Even the alluring Claudia Karvan as the host wasn’t quite enough to lift the first installment of this three-part ABC series about how various books have shaped Australian identity beyond superficial treatment. and superficial.

George Dunford, Director of Content at ArtsHub, said:

The books that made us wants to be reductive, to simplify us into an easy multiculturalism that could be comfortably accepted in a downtown middle class reading group. Our books deserve more than a polite agreement.


An ABC series by sisters Kitty and Penny Flanagan, Fisk is a comedy about a contract lawyer trying to save her career and explores a range of issues, including sexism and ageism in the workplace.

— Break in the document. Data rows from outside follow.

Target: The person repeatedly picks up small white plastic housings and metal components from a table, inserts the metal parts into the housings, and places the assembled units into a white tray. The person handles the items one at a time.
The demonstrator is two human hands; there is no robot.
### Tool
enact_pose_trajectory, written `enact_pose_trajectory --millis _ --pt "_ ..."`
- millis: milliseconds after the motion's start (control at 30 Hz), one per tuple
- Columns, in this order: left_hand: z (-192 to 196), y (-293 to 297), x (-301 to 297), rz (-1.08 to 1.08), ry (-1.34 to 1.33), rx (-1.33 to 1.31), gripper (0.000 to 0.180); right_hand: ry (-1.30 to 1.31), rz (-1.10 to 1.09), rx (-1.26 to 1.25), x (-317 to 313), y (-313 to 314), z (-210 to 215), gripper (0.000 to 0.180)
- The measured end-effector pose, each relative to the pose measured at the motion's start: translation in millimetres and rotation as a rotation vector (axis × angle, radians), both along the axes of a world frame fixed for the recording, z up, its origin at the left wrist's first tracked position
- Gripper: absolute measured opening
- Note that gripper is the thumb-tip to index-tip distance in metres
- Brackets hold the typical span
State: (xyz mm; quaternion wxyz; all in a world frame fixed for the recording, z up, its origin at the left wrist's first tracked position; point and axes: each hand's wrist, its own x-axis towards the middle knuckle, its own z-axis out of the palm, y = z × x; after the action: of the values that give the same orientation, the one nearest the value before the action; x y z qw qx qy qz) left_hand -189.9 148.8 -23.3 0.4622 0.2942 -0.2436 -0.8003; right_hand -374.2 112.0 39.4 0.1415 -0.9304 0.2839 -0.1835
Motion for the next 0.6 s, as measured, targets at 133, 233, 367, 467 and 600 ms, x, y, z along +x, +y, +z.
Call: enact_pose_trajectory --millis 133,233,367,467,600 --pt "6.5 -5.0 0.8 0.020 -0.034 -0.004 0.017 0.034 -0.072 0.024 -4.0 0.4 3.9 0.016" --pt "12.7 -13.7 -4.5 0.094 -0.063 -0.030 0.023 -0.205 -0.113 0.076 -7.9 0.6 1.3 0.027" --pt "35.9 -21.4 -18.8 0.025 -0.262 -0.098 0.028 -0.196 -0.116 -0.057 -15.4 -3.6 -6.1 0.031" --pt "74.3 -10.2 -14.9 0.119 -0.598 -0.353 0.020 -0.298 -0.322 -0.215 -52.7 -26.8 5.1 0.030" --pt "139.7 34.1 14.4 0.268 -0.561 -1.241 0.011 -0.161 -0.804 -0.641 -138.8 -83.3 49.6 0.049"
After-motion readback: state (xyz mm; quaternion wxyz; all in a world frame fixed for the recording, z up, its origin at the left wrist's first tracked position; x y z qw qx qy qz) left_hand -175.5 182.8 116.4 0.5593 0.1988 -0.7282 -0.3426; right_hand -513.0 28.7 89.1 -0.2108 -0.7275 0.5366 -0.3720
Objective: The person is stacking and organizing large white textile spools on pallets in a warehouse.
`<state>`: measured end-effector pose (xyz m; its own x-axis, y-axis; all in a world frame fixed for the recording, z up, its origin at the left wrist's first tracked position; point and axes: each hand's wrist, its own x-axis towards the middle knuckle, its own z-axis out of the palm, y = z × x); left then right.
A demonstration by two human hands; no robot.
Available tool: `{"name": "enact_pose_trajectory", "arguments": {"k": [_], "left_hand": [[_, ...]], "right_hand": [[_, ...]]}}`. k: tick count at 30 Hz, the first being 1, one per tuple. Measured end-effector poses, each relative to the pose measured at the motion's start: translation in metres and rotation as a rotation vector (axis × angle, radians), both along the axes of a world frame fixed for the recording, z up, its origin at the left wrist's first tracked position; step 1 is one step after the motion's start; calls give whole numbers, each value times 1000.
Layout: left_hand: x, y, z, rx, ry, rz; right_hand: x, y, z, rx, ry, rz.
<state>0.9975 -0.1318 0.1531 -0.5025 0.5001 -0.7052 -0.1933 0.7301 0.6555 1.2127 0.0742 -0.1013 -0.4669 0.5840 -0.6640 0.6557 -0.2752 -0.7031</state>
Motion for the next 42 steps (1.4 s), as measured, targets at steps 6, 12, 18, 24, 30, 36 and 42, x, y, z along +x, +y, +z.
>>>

ScreenHub reviewer Anthony Morris said: “Australian television definitely needs more series like Fisk. If we see a smarter, funnier local sitcom this year, it’s been a really great year.


Occupation: Rain

For those who love movies with explosions and intergalactic combat with aliens, you have come to the right place.

Anthony Morris loved it:

With big-budget blockbusters currently rare on our big screens, producers couldn’t have found a better time to release this epic celebration of the power of the things that explode.

Fast & Furious 9

Who can believe this franchise has hit nine iterations now? But if you’ve watched the previous ones, you’ll know what to expect: ridiculous storylines and high-action melodrama.

Anthony Morris said: “The silly gadgets remain (magnet fans will love the final hour of this movie) and the stakes and the cars are always larger than life. But for the first time in a long time, the human side of things is taken into account enough that everything is at least a little more grounded.